What’s wrong with this picture?

Whenever I get to feeling this way, it’s a sign that I’ve lost the proper sense of time. For me, it means that I need to rest, relax and regroup.

As a young person, I spent many summers with my grandparent’s on their farm in Troy. The idea of life on the farm was still a busy one with farming operations and other chores. But Sundays were unordinary times. It was a day when normal work and the everyday pressures of life stopped. We dressed in our “Sunday best” and my grandmother would make a wonderful dinner. It was also the best meal of the week.

It was a special day, and even as a young person, I could see how everyone seemed to take time off from the idea of living to work, and in its place it was a time of living to love one another. We enjoyed walks, we visited neighbors and all was well with the world. Sunday was truly made for everyone.

Unfortunately, I forget that. I don’t let go of the pressures, the grudges, making peace with my enemies or calming my personal hurts. With all debts, there’s a statute of limitations, and too often I forget that.

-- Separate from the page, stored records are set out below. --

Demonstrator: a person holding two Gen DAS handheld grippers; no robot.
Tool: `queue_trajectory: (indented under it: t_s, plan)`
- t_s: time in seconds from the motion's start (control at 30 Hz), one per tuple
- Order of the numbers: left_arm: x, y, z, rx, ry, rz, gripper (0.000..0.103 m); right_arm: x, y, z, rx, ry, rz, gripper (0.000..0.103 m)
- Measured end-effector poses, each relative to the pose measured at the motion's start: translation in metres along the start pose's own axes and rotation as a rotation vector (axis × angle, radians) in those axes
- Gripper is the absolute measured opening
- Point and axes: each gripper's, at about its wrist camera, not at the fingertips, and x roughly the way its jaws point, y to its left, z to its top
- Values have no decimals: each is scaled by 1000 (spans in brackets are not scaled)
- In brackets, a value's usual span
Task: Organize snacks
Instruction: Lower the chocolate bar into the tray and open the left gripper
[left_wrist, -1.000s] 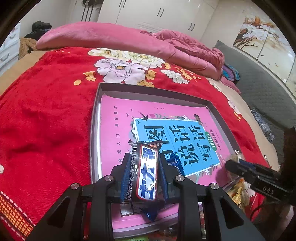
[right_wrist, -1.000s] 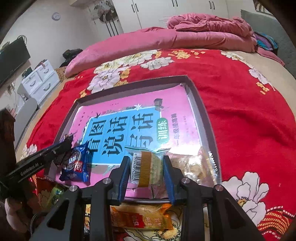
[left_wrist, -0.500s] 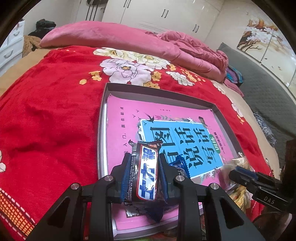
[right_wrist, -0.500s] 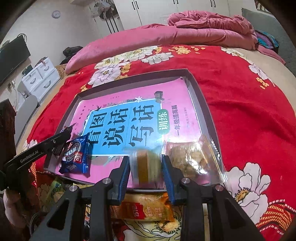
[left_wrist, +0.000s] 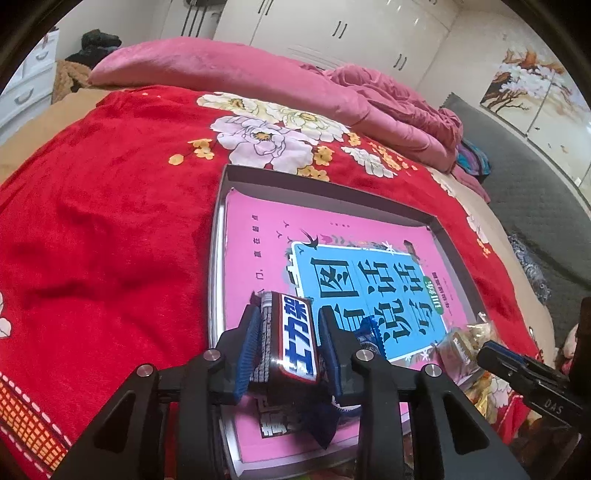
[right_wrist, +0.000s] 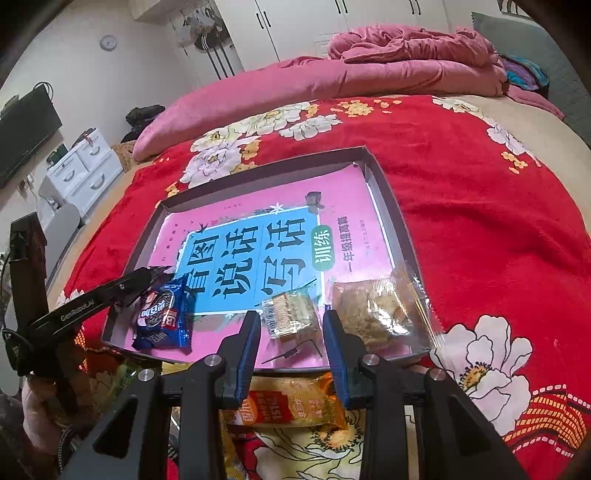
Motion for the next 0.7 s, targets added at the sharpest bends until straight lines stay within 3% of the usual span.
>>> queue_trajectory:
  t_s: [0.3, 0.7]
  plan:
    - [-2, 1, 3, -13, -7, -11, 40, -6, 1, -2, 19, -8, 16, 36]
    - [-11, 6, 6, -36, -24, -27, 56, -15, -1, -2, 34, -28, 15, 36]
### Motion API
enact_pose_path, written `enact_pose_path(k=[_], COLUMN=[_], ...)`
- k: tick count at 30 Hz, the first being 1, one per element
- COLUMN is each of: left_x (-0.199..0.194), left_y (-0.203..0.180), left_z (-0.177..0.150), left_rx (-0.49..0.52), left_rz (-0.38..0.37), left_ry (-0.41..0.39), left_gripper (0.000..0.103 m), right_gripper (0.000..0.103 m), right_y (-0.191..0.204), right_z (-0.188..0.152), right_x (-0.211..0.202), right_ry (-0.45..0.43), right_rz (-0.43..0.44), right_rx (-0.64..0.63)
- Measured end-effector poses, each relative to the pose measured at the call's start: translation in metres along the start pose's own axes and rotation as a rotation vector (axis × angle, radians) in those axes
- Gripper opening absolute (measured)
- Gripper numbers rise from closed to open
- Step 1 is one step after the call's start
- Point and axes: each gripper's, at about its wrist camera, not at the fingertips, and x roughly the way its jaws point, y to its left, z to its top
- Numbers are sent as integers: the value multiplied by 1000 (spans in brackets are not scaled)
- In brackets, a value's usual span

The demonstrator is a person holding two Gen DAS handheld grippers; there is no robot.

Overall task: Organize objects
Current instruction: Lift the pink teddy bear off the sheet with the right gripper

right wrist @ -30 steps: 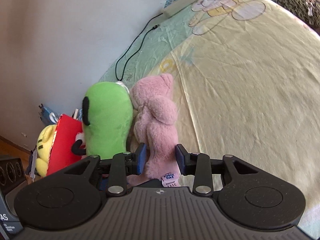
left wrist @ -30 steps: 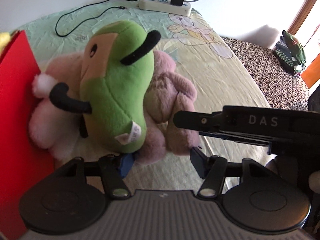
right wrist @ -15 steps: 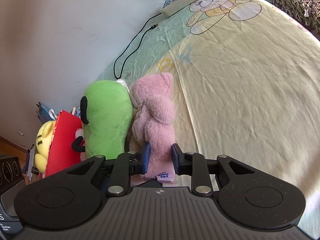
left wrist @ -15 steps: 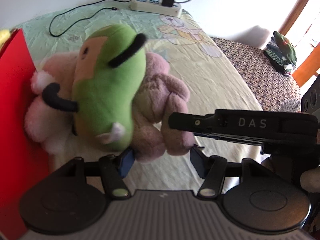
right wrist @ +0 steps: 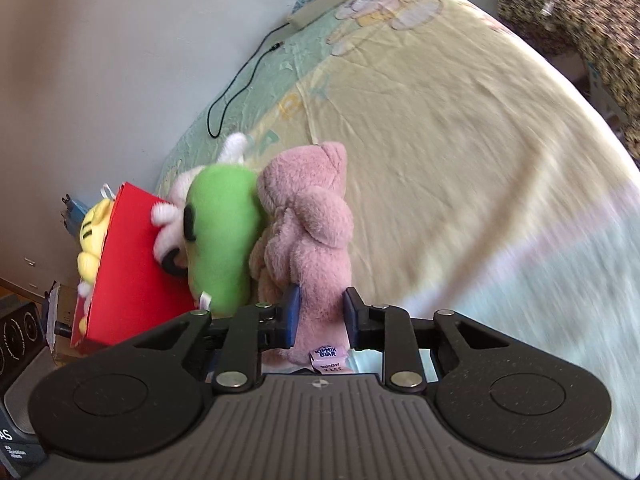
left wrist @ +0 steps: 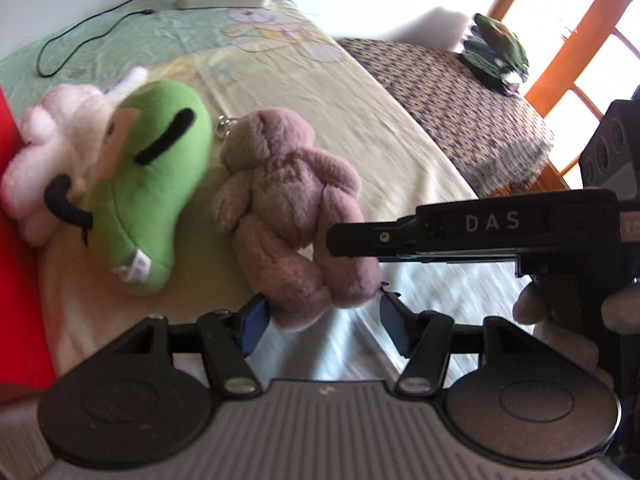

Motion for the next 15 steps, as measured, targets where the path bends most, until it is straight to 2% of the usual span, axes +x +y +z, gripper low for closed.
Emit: enact_pose_path(k=[5,9,11,15], left_x=[-4,-6,-8,-21], left_y=[-11,-7,-4,3], left_z=[-14,-17,-16,-14], left_rx=[50,37,25,2], left_rz=[-12,-6,3,16], left_ry=[21,24,14,-28], left_gripper=[62,62,62,69], right_gripper=[25,27,29,30], right_y=[-5,-3,-2,1], right_z=[-15,-18,-17,-13], right_x=[-10,-11,-12,-17], right_ry=[22,22,14,-23], right_rz=[-6,-3,5,11], right_rx=[11,12,13,-3])
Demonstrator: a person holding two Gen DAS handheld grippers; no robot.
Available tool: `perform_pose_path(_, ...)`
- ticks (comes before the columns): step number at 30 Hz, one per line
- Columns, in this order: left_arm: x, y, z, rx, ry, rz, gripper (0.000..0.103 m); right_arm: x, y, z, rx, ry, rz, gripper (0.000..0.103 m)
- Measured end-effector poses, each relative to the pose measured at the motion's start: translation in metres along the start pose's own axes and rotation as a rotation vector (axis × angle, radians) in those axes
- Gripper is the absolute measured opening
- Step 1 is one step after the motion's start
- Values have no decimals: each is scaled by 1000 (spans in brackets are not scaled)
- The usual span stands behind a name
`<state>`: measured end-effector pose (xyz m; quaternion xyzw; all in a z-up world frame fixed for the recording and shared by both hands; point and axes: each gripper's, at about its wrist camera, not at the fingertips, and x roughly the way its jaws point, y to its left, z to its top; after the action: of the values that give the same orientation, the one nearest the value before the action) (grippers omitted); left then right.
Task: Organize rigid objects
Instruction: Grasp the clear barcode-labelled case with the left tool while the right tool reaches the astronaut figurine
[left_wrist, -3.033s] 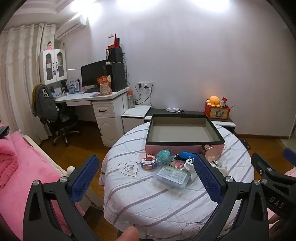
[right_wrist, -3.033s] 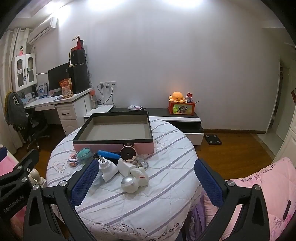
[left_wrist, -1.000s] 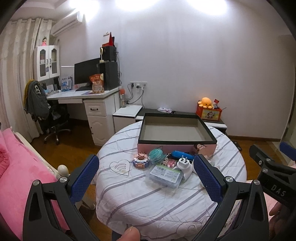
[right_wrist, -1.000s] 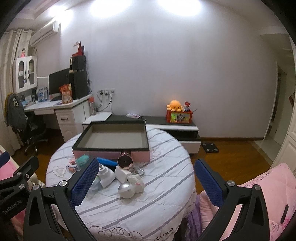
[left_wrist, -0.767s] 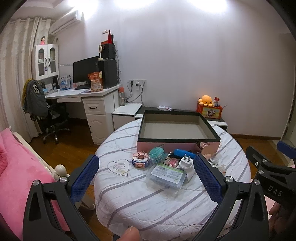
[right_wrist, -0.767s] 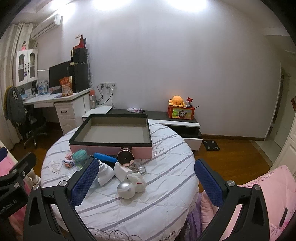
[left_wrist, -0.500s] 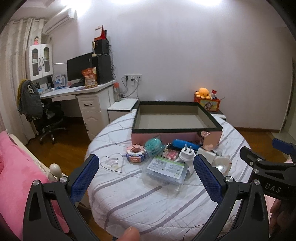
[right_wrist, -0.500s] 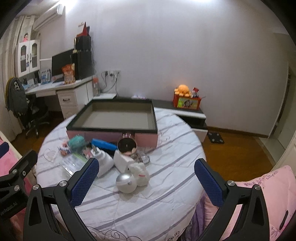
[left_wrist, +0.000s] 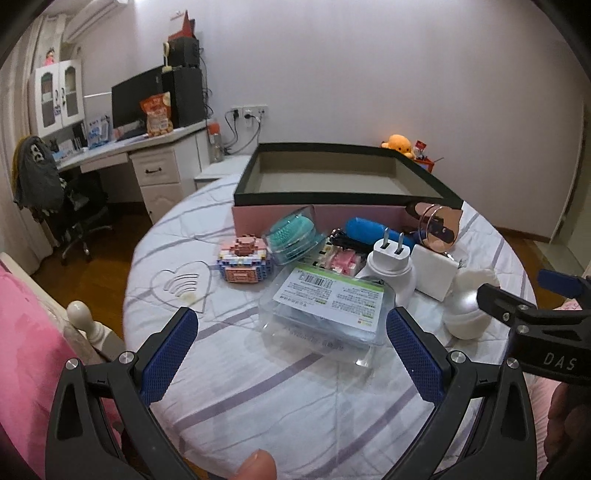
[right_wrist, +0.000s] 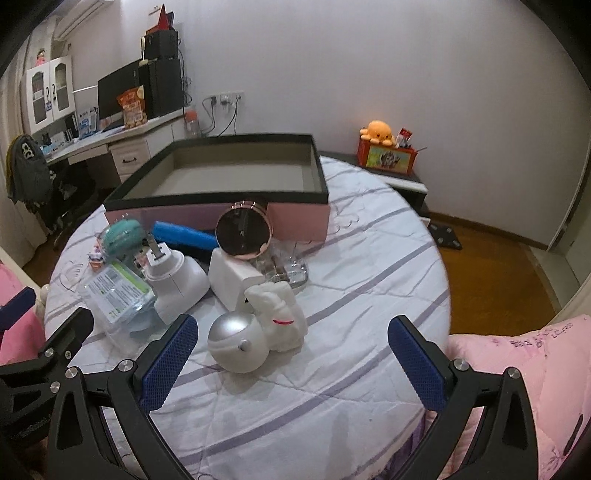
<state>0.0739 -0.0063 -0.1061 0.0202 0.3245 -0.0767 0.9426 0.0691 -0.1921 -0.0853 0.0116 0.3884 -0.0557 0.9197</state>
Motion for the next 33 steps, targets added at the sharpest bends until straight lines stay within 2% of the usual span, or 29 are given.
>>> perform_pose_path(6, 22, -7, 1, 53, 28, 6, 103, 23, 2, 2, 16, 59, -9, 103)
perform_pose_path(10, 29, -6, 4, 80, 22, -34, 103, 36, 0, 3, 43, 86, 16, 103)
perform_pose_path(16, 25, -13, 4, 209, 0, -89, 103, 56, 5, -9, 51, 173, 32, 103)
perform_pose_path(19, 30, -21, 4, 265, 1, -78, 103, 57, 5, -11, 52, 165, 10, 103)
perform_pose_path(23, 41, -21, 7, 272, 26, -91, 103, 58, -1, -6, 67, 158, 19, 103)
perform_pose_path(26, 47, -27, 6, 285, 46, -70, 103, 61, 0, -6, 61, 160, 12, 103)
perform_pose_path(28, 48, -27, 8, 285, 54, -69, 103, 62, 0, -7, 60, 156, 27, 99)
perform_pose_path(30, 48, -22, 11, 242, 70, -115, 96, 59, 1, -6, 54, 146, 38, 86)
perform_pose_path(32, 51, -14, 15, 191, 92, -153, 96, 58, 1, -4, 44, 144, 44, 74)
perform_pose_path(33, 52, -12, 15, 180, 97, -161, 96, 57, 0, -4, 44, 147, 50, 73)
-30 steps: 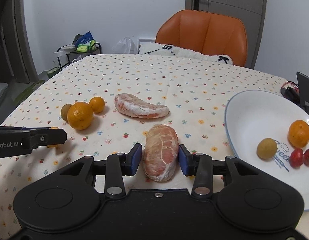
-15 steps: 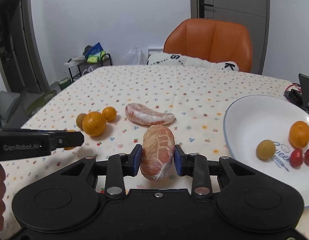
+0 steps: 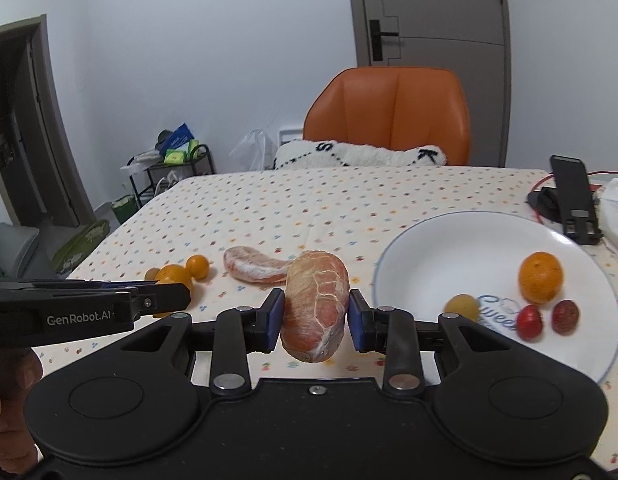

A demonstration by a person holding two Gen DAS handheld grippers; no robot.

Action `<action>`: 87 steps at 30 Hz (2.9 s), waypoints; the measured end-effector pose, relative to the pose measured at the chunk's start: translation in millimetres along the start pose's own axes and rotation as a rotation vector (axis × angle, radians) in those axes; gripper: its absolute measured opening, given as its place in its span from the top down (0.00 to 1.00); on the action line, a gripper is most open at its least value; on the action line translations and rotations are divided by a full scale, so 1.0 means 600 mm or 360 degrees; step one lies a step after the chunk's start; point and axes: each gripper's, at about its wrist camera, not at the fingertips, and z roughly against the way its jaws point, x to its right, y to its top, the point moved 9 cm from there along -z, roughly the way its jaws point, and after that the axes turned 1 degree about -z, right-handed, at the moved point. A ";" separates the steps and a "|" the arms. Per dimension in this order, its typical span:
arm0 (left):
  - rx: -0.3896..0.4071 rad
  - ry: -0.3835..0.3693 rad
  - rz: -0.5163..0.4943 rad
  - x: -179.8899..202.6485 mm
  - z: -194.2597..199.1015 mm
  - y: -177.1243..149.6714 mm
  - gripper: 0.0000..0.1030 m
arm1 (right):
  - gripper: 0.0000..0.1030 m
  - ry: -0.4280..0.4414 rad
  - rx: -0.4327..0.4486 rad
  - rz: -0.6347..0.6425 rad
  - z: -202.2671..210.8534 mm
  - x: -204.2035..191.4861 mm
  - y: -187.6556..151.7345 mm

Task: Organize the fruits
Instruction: 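Carry small orange and pomelo segment over the white plate and open both tools, then move both open tools back toward the remaining loose fruits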

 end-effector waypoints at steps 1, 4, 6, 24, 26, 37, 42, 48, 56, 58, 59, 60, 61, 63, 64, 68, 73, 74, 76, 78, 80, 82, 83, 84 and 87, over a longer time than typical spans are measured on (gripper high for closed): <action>0.0003 -0.0007 -0.0007 0.006 -0.001 0.002 0.79 | 0.69 -0.0006 0.0008 -0.0008 0.003 0.005 0.001; 0.0013 -0.0026 -0.0034 0.024 -0.003 0.007 0.79 | 0.69 -0.0028 0.0027 -0.0030 0.012 0.023 0.003; 0.0015 -0.0038 -0.0051 0.037 -0.006 0.009 0.79 | 0.69 -0.0045 0.0034 -0.0048 0.015 0.035 0.003; -0.0014 -0.0122 -0.0161 0.133 -0.050 0.015 0.79 | 0.69 -0.0227 0.0065 -0.0187 0.035 0.155 -0.016; -0.0014 -0.0131 -0.0175 0.143 -0.053 0.016 0.79 | 0.69 -0.0247 0.0068 -0.0205 0.037 0.169 -0.019; -0.0035 -0.0180 -0.0256 0.206 -0.084 0.015 0.79 | 0.62 -0.0291 0.0080 -0.0272 0.042 0.209 -0.030; -0.0043 -0.0202 -0.0276 0.228 -0.095 0.015 0.79 | 0.61 -0.0298 0.0071 -0.0305 0.048 0.220 -0.040; -0.0058 -0.0240 -0.0295 0.250 -0.105 0.013 0.79 | 0.60 -0.0289 0.0061 -0.0305 0.048 0.219 -0.046; -0.0054 -0.0182 -0.0286 0.235 -0.102 0.016 0.66 | 0.54 -0.0291 0.0072 -0.0296 0.047 0.214 -0.042; -0.0050 -0.0149 -0.0263 0.220 -0.100 0.018 0.57 | 0.52 -0.0281 0.0075 -0.0301 0.046 0.210 -0.040; -0.0045 -0.0133 -0.0253 0.213 -0.098 0.019 0.55 | 0.51 -0.0280 0.0078 -0.0302 0.045 0.208 -0.039; -0.0037 -0.0116 -0.0245 0.206 -0.095 0.020 0.51 | 0.51 -0.0280 0.0083 -0.0300 0.046 0.205 -0.038; -0.0032 -0.0101 -0.0240 0.199 -0.092 0.021 0.47 | 0.50 -0.0279 0.0087 -0.0298 0.045 0.203 -0.037; -0.0029 -0.0066 -0.0231 0.185 -0.087 0.023 0.40 | 0.48 -0.0271 0.0096 -0.0301 0.044 0.198 -0.034; -0.0026 -0.0049 -0.0228 0.179 -0.084 0.024 0.34 | 0.47 -0.0266 0.0101 -0.0303 0.044 0.195 -0.032; 0.0011 0.0004 -0.0218 0.157 -0.069 0.028 0.24 | 0.34 -0.0260 0.0124 -0.0274 0.043 0.180 -0.027; 0.0023 0.0026 -0.0207 0.137 -0.053 0.028 0.20 | 0.28 -0.0241 0.0129 -0.0263 0.041 0.165 -0.022; 0.0027 0.0033 -0.0206 0.133 -0.050 0.027 0.19 | 0.25 -0.0232 0.0129 -0.0263 0.041 0.162 -0.021; 0.0032 0.0046 -0.0198 0.125 -0.044 0.026 0.18 | 0.20 -0.0218 0.0136 -0.0260 0.043 0.155 -0.019; 0.0035 0.0055 -0.0189 0.116 -0.037 0.026 0.17 | 0.13 -0.0202 0.0150 -0.0255 0.045 0.147 -0.016; 0.0041 0.0065 -0.0178 0.109 -0.032 0.025 0.17 | 0.05 -0.0180 0.0162 -0.0251 0.046 0.138 -0.014; 0.0049 0.0076 -0.0164 0.100 -0.025 0.024 0.16 | 0.00 -0.0149 0.0176 -0.0246 0.047 0.130 -0.012; 0.0052 0.0081 -0.0158 0.095 -0.022 0.023 0.16 | 0.00 -0.0135 0.0185 -0.0245 0.048 0.126 -0.010; 0.0054 0.0089 -0.0151 0.090 -0.019 0.023 0.16 | 0.00 -0.0125 0.0186 -0.0247 0.048 0.123 -0.010; 0.0063 0.0113 -0.0124 0.073 -0.010 0.022 0.15 | 0.00 -0.0110 0.0171 -0.0250 0.045 0.113 -0.009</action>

My grandmother was my mentor, and she taught me a lot about life and helped guide me in the right direction. I miss her very much, and so many other family members who have passed away. 

For some, including myself, taking an entire day off is difficult. But, I can remember to stop for an afternoon or maybe an hour to take a walk, listen to the sounds of nature or simply take in all that’s good. 

I’m not too experienced at it yet, but when I’m always running, trying to catch the things that make me happy, I’m beginning to realize it’s those very things that are trying to catch me. And, if I don’t stop, my senses won’t know to grateful for all the people, places and other things in my world. 

Just over three years ago, Randy and I lost our son, Joey. All we have now are his memories, and I am learning to be so thankful to have those. If for no other reason, the idea of taking time to rest and take pleasure in thinking about this beautiful young man could be summed up in an analogy my husband said about Joey one Sunday afternoon.

While puttering in the yard and enjoying nature, he compared Joey’s life to that of a young plant. Looking up at me on the porch, he said: “Joey was like a flower that took root and bloomed, but then the bloom closed never to reopen again.” It was so surprising to me that he would open his heart in such a delicate and vulnerable way, I was speechless. 

It’s one of those things that I will hold on to when I am feeling sad about losing a huge part of my heart. 

As I write this column, I was able to enjoy a moment of reflection. It’s been a peaceful morning with no disturbances, save the occasional pet wandering by and curiously looking at me.

The time has come, though, to start moving forward again. There’s a lot of things I need to do, but I will try to quiet myself and only pack my suitcase with what I can carry just for today.